Ricky Andalcio is an English chef, best known for owning two restaurants Zest Harbourside and Zest Restaurant, both in Whitehaven, Cumbria. He is most famous for cooking for Tony Blair in 2003, whilst he was prime minister. Andalcio believes in easy cooking and using local produce when cooking.

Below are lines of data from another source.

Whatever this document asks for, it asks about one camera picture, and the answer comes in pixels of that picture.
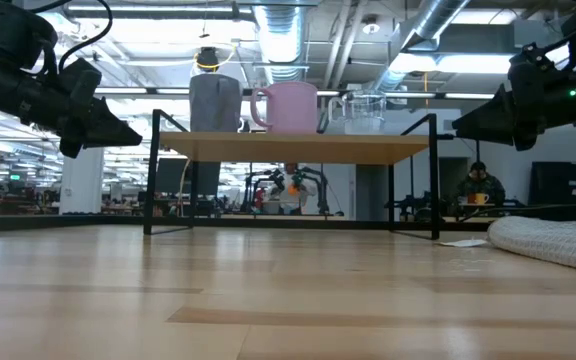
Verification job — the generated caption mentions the black background cabinet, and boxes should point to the black background cabinet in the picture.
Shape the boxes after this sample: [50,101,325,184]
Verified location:
[530,160,576,206]

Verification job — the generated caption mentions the dark background monitor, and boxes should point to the dark background monitor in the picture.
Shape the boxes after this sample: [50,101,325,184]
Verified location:
[155,157,222,197]

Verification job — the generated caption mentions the silver spiral air duct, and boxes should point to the silver spiral air duct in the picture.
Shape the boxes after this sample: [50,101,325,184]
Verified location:
[370,0,472,94]

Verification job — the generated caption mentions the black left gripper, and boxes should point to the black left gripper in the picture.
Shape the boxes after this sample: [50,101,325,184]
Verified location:
[57,58,143,159]

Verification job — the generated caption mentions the grey-blue ceramic mug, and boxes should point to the grey-blue ceramic mug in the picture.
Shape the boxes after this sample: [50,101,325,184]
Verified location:
[189,73,244,134]

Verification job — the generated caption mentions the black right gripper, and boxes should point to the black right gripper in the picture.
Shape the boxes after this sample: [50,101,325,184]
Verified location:
[451,43,576,151]

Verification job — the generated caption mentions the white knitted towel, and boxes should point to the white knitted towel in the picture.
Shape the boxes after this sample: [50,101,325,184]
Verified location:
[486,215,576,275]

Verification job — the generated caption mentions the ribbed flexible air duct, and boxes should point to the ribbed flexible air duct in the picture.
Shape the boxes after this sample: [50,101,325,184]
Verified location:
[255,4,309,85]

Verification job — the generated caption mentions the wooden shelf black metal legs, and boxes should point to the wooden shelf black metal legs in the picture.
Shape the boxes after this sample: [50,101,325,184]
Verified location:
[142,108,442,241]

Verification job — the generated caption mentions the person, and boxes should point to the person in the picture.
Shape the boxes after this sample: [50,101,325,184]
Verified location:
[267,162,319,216]
[455,161,507,206]

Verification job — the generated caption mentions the black ceiling cord reel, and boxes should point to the black ceiling cord reel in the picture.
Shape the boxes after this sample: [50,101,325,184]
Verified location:
[196,46,221,75]

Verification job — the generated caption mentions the pink plastic mug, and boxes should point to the pink plastic mug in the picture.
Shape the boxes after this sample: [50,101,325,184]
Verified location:
[250,81,319,135]

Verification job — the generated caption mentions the small white paper slip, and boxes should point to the small white paper slip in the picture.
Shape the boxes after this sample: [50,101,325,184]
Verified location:
[437,238,489,249]

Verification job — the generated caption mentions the black aluminium rig frame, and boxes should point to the black aluminium rig frame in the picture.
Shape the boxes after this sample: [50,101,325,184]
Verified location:
[0,212,492,232]

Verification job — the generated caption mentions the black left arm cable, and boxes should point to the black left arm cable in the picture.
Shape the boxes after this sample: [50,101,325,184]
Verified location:
[30,0,114,71]

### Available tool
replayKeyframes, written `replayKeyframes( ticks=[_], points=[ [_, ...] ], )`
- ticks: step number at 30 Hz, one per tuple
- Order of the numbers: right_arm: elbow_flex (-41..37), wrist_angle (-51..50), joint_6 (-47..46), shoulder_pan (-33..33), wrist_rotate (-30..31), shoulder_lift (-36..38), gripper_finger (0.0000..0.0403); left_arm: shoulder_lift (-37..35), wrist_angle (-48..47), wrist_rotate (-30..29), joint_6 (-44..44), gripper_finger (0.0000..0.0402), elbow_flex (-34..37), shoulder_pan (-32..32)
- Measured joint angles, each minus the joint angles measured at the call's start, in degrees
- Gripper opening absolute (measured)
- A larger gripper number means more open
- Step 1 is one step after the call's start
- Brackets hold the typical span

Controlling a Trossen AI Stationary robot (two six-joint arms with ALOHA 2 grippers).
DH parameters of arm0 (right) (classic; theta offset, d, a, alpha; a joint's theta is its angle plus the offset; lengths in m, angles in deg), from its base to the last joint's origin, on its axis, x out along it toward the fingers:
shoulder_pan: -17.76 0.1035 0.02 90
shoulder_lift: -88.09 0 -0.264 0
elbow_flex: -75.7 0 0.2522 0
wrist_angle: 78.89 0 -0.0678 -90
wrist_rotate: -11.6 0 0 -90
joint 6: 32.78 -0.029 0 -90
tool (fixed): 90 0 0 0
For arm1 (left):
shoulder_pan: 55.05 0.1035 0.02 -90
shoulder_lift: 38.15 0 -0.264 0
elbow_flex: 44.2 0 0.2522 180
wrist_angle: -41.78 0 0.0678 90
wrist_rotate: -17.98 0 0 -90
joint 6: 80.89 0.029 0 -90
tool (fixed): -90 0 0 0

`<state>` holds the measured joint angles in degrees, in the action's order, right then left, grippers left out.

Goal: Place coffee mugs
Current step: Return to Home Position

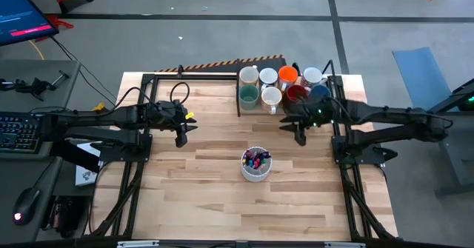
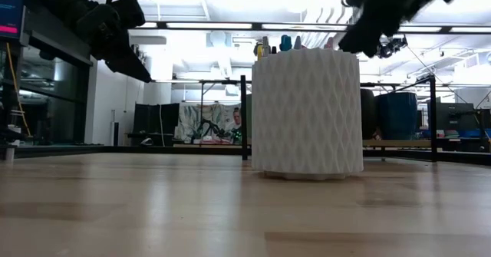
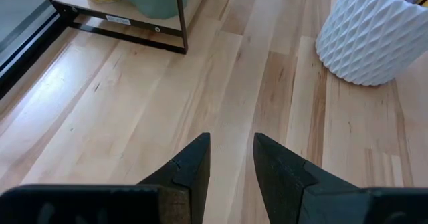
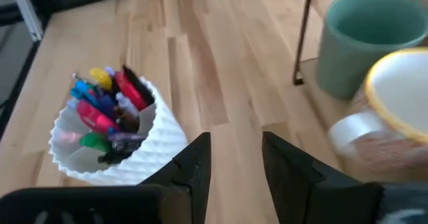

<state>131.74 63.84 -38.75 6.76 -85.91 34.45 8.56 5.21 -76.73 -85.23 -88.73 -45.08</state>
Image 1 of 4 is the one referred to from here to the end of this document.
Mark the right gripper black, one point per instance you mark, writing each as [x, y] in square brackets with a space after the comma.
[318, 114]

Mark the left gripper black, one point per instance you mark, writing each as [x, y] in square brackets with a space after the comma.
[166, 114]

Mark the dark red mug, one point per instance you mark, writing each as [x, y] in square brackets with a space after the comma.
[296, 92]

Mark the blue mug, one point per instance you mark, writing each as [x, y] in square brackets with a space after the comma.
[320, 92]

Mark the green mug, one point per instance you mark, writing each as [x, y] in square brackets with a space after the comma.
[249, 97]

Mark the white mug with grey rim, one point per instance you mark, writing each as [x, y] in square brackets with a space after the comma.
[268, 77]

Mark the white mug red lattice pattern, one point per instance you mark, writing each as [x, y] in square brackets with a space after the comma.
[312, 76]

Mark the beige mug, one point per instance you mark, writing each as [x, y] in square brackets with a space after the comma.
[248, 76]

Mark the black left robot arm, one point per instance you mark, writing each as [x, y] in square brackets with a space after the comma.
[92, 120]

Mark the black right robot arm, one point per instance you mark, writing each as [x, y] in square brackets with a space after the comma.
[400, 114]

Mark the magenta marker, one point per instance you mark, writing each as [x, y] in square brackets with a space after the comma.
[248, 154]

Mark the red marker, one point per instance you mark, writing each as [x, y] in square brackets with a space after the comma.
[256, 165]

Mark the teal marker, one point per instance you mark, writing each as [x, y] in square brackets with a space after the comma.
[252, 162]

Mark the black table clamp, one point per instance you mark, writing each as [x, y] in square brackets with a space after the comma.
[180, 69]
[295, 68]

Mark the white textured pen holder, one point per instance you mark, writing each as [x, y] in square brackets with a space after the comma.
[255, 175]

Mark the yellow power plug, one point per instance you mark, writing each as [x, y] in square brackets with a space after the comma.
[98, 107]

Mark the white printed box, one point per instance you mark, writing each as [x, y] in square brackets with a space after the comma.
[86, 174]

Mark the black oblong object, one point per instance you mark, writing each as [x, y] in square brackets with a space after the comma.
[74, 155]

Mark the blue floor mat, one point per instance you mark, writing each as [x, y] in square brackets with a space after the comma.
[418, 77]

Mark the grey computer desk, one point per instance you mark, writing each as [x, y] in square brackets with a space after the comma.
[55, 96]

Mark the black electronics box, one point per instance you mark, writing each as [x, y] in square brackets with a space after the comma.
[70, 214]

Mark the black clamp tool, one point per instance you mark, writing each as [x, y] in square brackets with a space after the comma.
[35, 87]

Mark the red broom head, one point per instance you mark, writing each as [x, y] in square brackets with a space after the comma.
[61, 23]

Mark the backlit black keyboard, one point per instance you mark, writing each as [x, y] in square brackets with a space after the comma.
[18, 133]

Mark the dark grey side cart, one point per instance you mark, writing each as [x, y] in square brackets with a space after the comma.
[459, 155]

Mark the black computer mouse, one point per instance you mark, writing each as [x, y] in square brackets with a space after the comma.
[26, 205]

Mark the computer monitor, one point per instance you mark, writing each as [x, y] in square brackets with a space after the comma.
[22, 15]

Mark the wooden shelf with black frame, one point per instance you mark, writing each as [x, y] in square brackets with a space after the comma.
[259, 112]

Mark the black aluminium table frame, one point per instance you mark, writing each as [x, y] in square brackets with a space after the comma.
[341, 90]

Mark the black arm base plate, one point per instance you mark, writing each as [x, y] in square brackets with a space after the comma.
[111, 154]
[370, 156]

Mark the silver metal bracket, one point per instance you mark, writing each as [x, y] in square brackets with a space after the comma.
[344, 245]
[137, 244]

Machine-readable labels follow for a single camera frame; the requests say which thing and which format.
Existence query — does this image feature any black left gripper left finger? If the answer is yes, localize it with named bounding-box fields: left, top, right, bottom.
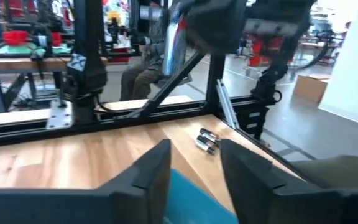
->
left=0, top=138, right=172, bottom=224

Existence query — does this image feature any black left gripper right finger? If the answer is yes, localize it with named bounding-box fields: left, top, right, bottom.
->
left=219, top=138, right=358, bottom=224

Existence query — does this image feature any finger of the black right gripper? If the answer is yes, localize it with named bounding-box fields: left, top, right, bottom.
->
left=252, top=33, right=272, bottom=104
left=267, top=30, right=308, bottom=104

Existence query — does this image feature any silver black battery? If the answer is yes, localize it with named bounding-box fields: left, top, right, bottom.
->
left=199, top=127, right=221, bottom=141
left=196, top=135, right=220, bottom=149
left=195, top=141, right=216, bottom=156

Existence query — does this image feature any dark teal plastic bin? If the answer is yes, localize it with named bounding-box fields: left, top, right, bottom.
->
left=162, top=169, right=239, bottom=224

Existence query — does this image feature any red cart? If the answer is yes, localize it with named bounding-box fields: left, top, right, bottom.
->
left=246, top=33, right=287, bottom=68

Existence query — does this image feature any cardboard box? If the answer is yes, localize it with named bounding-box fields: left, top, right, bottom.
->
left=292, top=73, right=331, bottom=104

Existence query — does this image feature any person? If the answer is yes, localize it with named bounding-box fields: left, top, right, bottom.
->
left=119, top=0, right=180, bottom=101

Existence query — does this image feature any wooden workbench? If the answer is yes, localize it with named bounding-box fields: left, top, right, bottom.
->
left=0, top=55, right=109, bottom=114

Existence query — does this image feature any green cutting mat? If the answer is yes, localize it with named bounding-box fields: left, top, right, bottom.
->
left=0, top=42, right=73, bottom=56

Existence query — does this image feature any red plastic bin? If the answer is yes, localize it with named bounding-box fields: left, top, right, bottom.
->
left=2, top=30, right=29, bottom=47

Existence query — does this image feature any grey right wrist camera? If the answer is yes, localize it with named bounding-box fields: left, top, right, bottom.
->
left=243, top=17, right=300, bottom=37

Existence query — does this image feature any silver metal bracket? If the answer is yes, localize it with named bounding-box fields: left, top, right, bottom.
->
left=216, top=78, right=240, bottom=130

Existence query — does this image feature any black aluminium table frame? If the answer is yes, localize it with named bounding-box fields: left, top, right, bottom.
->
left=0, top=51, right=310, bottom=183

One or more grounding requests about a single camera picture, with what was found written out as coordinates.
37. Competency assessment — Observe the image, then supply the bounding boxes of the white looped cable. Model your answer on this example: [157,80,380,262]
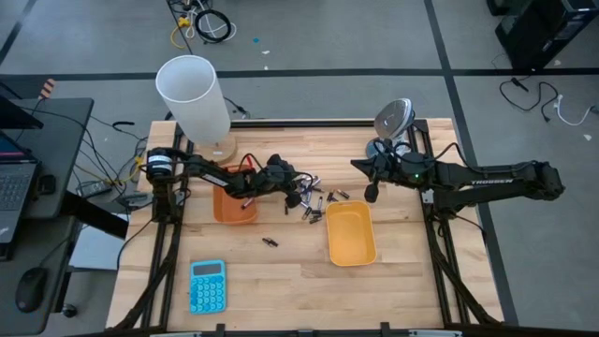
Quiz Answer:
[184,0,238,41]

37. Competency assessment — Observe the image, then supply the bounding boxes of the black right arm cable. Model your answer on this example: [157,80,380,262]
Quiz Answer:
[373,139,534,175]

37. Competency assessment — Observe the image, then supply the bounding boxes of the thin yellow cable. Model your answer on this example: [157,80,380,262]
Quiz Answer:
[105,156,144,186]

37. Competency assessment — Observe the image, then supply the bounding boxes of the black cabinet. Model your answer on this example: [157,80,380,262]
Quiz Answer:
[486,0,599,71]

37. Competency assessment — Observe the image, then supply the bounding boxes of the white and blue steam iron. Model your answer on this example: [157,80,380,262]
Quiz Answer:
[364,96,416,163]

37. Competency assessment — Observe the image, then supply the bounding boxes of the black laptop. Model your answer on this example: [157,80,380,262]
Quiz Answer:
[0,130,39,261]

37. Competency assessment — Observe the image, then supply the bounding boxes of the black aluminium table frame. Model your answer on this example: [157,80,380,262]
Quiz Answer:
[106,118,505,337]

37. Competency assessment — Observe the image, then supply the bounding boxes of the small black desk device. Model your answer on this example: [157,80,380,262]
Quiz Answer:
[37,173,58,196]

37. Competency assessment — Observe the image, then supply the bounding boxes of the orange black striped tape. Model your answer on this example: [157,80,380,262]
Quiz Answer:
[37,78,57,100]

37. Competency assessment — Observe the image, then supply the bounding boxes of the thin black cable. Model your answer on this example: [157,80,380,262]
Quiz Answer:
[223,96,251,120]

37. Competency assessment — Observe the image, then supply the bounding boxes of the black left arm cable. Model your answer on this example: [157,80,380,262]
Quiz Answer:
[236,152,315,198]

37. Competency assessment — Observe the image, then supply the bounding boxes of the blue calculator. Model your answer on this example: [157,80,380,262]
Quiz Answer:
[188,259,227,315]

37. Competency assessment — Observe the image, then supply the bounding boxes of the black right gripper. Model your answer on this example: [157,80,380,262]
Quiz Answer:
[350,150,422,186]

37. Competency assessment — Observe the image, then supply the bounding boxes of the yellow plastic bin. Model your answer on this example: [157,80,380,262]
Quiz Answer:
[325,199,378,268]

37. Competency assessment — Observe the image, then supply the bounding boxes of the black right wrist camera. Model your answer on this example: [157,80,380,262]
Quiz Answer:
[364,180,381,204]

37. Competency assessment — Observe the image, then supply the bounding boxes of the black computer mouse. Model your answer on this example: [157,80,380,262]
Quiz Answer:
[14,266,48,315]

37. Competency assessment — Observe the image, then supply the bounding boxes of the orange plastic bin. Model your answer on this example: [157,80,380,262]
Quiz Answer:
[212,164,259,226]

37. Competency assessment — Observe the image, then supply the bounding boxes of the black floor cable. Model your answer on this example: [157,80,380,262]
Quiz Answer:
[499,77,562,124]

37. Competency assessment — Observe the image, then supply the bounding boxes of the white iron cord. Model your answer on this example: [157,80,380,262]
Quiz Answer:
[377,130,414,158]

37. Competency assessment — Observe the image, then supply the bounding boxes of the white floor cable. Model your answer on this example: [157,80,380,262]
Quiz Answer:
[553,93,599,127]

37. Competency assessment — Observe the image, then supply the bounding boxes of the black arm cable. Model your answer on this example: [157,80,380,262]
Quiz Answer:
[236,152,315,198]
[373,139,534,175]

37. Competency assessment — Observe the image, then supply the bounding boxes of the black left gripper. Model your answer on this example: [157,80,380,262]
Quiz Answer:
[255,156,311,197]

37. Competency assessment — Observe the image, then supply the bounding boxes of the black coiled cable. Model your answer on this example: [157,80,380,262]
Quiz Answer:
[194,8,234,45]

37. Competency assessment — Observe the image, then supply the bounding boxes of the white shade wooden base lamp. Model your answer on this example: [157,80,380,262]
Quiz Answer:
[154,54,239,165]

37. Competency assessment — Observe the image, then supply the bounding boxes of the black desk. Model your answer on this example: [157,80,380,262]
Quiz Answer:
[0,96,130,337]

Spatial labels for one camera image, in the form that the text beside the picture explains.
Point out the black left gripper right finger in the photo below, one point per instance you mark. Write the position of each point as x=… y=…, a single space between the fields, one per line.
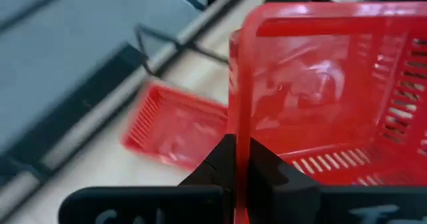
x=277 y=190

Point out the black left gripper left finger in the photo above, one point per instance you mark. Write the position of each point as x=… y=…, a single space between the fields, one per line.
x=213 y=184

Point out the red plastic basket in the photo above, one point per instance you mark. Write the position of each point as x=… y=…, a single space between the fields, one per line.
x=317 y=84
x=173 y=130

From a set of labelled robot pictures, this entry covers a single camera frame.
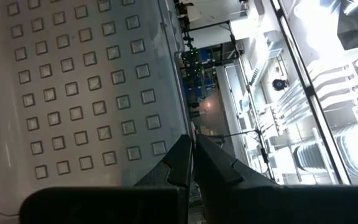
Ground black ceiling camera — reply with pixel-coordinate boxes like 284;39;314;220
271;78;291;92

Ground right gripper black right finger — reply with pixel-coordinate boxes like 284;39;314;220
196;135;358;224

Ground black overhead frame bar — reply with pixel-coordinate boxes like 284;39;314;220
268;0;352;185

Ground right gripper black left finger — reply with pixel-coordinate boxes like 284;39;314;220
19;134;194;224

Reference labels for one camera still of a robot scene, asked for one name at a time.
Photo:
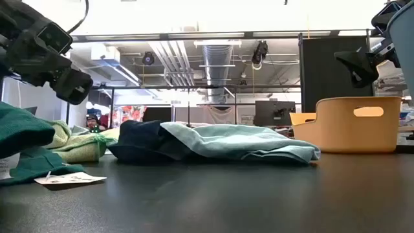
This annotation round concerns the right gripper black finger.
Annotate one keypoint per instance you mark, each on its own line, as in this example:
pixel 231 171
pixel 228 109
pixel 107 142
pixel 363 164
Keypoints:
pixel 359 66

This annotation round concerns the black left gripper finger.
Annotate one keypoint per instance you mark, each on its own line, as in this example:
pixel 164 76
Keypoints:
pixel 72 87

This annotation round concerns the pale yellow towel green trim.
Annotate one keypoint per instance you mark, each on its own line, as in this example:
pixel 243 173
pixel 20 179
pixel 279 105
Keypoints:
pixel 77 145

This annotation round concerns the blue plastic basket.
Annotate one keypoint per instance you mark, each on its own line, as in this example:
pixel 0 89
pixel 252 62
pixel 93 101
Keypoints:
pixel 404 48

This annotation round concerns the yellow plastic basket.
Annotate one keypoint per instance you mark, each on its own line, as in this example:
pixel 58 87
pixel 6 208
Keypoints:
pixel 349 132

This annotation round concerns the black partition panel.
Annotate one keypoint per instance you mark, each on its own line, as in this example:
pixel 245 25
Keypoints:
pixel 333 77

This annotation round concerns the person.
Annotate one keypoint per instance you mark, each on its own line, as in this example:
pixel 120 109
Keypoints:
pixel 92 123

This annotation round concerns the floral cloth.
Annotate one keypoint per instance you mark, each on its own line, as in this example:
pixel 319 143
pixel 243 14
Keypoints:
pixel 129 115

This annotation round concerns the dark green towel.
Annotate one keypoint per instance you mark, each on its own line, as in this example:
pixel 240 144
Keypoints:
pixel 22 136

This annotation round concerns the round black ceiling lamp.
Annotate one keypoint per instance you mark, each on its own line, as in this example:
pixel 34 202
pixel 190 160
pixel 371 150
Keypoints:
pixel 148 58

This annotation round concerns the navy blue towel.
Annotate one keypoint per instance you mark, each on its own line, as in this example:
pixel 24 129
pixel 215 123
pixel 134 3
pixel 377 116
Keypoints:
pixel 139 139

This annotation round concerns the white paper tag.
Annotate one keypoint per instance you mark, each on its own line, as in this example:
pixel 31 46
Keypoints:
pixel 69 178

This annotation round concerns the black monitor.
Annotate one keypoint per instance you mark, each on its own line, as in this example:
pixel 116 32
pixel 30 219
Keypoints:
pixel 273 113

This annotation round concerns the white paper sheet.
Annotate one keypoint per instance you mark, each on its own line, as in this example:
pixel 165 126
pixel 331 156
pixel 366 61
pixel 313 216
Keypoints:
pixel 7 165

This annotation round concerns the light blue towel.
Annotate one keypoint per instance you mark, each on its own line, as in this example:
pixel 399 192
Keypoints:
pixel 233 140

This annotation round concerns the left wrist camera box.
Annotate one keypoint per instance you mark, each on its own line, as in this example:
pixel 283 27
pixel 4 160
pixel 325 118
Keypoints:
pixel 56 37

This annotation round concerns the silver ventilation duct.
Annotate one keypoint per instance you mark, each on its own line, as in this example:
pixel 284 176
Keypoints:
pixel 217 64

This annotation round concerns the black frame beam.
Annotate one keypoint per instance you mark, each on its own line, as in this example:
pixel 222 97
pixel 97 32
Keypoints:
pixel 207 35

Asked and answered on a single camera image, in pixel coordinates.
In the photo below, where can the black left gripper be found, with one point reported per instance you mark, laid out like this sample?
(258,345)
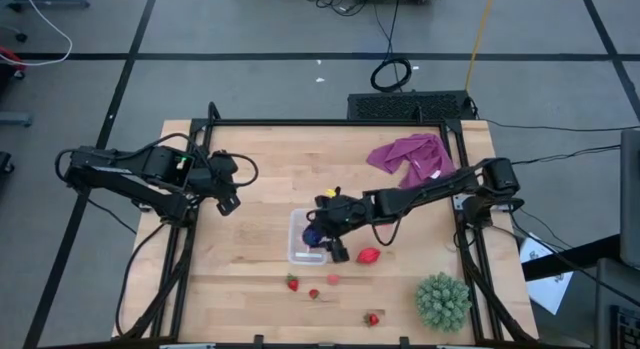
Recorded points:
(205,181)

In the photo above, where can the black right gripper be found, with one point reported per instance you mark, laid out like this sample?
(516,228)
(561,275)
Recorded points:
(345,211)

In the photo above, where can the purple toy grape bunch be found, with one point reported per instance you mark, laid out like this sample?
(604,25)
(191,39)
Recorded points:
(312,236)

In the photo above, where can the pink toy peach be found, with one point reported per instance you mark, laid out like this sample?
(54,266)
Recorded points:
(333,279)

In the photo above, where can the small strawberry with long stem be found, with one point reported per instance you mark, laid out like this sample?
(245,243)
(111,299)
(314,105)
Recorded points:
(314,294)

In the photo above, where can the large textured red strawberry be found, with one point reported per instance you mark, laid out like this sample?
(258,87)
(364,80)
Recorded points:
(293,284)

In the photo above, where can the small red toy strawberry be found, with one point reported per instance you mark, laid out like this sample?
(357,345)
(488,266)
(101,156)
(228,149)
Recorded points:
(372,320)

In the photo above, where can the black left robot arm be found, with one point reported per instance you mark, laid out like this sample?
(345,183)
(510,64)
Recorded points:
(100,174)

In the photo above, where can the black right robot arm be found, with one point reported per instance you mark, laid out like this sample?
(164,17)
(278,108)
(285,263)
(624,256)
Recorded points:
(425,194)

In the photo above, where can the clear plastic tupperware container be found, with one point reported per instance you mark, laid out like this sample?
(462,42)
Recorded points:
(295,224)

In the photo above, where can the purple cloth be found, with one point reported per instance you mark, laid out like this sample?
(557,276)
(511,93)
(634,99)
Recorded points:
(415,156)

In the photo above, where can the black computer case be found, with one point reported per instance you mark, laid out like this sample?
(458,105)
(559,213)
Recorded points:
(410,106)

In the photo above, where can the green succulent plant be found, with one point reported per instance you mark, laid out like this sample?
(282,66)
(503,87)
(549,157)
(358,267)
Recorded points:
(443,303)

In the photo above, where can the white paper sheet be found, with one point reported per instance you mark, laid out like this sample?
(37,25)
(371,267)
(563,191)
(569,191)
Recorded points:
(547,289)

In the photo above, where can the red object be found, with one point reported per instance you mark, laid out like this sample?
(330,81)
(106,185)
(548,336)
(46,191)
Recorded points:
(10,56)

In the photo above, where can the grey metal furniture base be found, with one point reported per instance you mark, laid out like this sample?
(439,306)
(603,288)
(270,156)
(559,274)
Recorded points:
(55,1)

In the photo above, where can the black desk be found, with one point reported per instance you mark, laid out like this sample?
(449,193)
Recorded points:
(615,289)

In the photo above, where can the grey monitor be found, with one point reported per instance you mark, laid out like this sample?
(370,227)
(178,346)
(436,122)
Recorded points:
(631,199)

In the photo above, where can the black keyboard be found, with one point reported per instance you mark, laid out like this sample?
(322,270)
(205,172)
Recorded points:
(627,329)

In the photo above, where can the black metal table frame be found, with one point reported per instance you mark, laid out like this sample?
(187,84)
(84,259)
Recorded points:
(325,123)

18th Oct 2025,Zest (Whitehaven) Ltd was a company named and shamed over minimum wage by Hmrc by failing to pay £9,434.68 to one worker. https://www.newsandstar.co.uk/news/25552213.north-west-cumbrian-businesses-fined-not-paying-minimum-wage

==Career==
His professional career began after training in London, when he went to work under the Roux Brothers and the Langan's Brasserie.

===Television===
Ricky's television and media career began when he appeared in the ITV Border series Raw Chefs, after which be hosted his own six-part series called A Taste for the Road, which saw him tour local regions on his motorbike, showcasing local produce. He is a regular contributor on BBC Radio Cumbria.

In 2013, Ricky starred in daytime ITV series Star Treatment, hosted by Jane McDonald. The show saw him cook top gourmet dishes. He is a regular reporter for The One Show for the BBC.

===Family===
Andalcio has a Venezuelan father and an Irish mother. He grew up in Bethnal Green in London. His father was a chef.